Task directions: Look through the data below for the line with "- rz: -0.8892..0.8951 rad" and the line with "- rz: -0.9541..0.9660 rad", then output those two and all lines in between, exactly as written.

Records provided:
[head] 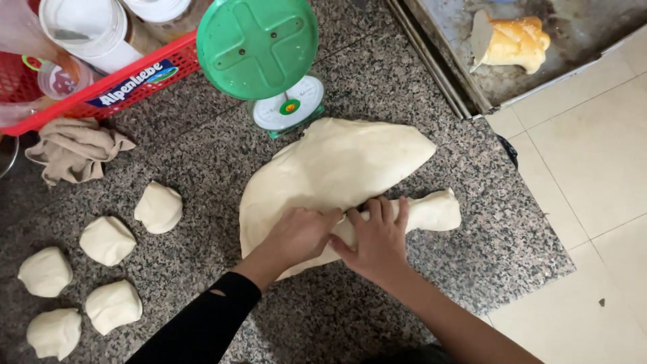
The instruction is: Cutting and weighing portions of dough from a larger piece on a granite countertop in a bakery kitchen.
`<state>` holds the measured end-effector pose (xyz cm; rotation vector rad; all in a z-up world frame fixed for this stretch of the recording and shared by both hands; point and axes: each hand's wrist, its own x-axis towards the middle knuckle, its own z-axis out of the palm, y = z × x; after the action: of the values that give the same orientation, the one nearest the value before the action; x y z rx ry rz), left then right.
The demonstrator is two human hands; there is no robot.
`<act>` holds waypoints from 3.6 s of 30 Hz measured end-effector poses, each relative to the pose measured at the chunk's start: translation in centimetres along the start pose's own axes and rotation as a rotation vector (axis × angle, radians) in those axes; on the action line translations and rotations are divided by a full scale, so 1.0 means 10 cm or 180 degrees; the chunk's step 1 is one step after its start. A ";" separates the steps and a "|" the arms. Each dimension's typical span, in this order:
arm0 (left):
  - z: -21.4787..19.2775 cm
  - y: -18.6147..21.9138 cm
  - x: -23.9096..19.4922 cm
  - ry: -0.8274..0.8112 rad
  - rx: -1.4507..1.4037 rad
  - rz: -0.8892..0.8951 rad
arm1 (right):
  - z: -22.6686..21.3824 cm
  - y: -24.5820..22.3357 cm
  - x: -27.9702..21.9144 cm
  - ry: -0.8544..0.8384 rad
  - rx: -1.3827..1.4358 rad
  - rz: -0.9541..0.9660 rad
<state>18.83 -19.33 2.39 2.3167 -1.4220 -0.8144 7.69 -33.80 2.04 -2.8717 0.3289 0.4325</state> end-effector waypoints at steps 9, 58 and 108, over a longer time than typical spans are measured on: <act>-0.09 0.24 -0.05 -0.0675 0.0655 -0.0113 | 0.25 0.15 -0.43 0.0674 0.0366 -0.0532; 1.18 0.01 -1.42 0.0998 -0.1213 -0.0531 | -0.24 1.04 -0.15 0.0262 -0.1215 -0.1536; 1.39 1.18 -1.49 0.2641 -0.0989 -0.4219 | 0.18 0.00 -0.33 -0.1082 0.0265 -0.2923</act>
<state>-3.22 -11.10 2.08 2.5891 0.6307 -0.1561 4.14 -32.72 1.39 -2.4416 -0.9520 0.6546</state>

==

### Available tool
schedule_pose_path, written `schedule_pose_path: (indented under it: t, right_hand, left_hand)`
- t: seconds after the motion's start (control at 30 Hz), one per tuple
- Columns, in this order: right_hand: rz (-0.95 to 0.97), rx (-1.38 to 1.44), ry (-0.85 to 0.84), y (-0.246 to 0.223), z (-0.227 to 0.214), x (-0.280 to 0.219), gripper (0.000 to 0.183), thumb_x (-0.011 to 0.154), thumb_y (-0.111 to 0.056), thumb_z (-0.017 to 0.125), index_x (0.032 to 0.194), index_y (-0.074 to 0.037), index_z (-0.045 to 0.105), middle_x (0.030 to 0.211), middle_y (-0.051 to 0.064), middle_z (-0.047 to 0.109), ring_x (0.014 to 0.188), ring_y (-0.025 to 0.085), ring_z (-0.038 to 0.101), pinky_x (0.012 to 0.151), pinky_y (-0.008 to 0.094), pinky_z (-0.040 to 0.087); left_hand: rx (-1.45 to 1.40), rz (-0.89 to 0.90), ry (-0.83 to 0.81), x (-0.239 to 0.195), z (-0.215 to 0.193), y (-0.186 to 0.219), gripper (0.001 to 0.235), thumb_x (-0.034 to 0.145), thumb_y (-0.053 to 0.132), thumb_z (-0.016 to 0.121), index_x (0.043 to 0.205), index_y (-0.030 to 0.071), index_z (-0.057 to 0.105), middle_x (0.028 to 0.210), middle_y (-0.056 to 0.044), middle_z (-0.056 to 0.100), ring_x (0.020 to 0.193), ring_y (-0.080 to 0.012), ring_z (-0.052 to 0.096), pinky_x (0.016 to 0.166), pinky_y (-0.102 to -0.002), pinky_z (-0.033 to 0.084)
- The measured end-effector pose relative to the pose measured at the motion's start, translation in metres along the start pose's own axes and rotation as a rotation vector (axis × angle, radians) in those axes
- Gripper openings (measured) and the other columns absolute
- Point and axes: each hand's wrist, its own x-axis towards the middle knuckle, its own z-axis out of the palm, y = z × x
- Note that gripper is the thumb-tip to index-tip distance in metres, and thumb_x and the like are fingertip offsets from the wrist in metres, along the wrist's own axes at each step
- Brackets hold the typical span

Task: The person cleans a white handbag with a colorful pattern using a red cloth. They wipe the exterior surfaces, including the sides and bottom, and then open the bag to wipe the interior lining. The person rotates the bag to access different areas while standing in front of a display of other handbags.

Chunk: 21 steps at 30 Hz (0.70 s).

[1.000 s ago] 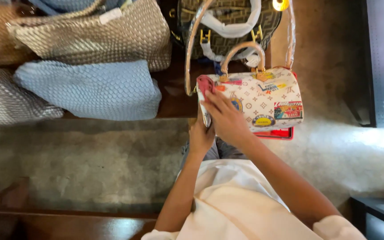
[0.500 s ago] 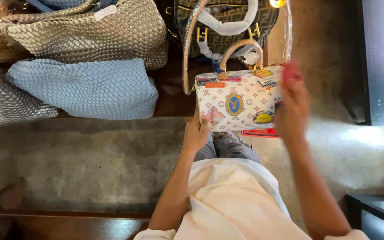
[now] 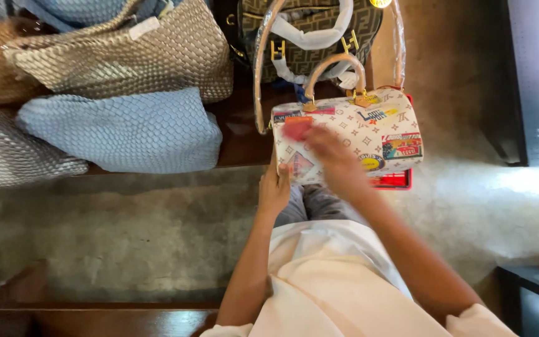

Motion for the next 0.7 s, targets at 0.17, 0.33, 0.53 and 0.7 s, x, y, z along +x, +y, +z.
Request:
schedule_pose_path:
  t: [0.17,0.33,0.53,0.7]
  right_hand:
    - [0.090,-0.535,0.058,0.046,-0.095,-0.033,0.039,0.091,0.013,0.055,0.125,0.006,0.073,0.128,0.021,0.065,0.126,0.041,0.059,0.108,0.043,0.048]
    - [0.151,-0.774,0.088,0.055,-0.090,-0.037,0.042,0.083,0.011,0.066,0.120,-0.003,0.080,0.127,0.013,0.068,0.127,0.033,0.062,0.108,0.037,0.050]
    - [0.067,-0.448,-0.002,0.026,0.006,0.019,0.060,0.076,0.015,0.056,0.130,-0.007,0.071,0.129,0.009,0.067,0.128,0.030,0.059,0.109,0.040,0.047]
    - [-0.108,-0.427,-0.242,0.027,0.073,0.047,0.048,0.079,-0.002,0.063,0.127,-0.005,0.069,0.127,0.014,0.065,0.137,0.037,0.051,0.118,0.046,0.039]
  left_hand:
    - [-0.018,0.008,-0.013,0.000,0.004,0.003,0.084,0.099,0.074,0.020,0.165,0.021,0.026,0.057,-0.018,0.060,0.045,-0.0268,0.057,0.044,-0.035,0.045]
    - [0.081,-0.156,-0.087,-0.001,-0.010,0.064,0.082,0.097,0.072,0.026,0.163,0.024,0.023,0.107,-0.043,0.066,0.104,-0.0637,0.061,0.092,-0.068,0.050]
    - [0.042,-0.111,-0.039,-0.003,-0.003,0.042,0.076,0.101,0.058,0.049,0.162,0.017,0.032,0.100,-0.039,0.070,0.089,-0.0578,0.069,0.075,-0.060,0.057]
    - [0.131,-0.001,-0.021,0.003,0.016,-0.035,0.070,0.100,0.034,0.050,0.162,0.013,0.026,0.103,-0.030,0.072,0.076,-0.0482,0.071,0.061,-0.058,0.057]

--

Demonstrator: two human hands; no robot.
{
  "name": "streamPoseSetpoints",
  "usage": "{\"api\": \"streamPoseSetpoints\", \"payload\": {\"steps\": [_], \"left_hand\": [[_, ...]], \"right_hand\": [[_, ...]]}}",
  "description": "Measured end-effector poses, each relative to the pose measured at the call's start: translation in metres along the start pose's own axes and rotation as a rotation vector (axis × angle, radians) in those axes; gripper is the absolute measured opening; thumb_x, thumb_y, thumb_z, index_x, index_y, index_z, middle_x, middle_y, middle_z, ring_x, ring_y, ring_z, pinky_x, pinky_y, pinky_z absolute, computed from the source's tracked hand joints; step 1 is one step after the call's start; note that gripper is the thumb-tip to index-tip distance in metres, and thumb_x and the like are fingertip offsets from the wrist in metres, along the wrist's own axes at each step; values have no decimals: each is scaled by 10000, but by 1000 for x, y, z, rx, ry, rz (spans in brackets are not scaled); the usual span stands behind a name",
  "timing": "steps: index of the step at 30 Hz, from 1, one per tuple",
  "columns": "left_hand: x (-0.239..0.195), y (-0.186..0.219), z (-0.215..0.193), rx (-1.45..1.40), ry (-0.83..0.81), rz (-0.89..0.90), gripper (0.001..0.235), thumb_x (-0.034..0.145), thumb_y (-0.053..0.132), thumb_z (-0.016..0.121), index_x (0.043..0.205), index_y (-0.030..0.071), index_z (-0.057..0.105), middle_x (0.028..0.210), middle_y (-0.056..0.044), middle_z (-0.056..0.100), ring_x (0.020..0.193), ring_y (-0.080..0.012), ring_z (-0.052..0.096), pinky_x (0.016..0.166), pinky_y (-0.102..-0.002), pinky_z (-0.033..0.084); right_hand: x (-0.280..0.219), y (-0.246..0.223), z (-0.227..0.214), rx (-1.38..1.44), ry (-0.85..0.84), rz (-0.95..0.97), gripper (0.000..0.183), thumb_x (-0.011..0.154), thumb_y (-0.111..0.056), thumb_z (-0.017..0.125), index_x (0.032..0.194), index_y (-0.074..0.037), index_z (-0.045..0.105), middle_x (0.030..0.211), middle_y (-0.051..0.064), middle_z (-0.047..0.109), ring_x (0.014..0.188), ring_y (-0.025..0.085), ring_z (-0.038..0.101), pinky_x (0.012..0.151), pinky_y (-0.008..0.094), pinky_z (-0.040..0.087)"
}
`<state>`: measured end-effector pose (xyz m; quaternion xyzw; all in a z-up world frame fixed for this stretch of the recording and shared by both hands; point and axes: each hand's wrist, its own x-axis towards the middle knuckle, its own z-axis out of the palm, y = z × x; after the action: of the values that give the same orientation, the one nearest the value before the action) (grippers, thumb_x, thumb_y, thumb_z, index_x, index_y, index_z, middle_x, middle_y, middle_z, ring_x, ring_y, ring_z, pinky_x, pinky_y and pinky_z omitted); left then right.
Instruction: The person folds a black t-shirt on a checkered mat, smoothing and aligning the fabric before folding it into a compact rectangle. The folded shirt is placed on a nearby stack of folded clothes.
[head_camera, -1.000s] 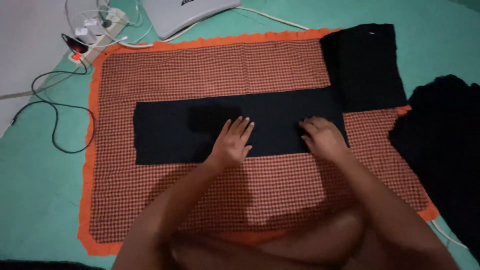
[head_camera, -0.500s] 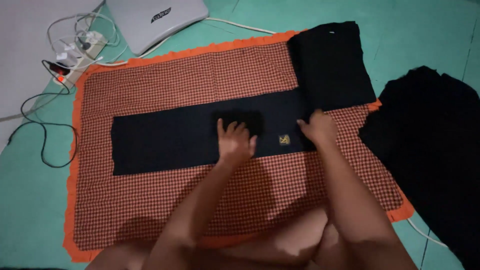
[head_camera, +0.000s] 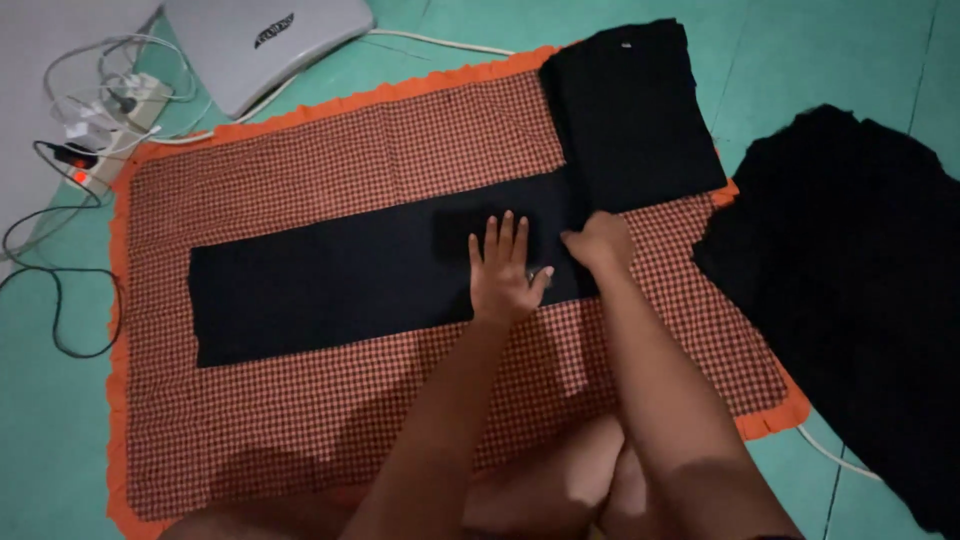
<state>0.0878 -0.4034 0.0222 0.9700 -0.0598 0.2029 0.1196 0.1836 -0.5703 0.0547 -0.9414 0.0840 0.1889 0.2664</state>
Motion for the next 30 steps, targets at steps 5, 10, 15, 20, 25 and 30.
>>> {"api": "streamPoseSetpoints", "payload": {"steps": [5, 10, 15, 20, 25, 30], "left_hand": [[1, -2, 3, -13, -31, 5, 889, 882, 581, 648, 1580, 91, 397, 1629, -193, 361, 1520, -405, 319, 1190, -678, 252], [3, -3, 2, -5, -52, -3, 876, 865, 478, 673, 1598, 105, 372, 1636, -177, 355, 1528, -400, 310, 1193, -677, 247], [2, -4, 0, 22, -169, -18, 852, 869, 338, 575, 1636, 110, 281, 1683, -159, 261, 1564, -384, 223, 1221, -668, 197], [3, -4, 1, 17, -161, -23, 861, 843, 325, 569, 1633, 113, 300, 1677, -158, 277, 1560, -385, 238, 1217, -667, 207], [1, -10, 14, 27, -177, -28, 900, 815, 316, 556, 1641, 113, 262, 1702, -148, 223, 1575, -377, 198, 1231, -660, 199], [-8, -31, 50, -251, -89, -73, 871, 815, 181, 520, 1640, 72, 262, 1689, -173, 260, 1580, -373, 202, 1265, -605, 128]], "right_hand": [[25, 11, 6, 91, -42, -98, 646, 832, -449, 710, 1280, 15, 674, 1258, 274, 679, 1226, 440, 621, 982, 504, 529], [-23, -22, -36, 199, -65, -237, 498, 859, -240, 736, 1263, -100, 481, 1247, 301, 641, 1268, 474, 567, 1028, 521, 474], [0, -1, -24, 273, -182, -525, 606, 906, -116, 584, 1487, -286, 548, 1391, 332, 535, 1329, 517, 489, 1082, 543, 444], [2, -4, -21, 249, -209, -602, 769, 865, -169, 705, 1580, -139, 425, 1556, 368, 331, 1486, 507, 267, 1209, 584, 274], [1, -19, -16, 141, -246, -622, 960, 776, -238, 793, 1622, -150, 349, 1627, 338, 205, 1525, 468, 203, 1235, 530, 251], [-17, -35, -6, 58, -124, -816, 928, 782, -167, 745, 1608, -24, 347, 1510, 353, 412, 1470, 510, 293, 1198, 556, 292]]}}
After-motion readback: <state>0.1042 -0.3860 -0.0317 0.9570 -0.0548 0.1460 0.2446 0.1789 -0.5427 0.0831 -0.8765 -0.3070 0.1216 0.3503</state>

Problem solution:
  - rz: -0.8892..0.8951 rad
arm1 (right):
  - z: -22.6686..21.3824 cm
  - y: -24.5820..22.3357 cm
  - x: -27.9702..21.9144 cm
  - ry: -0.8544..0.8384 rad
  - rx: -1.3827..1.4358 rad
  - rz: -0.9541..0.9660 rad

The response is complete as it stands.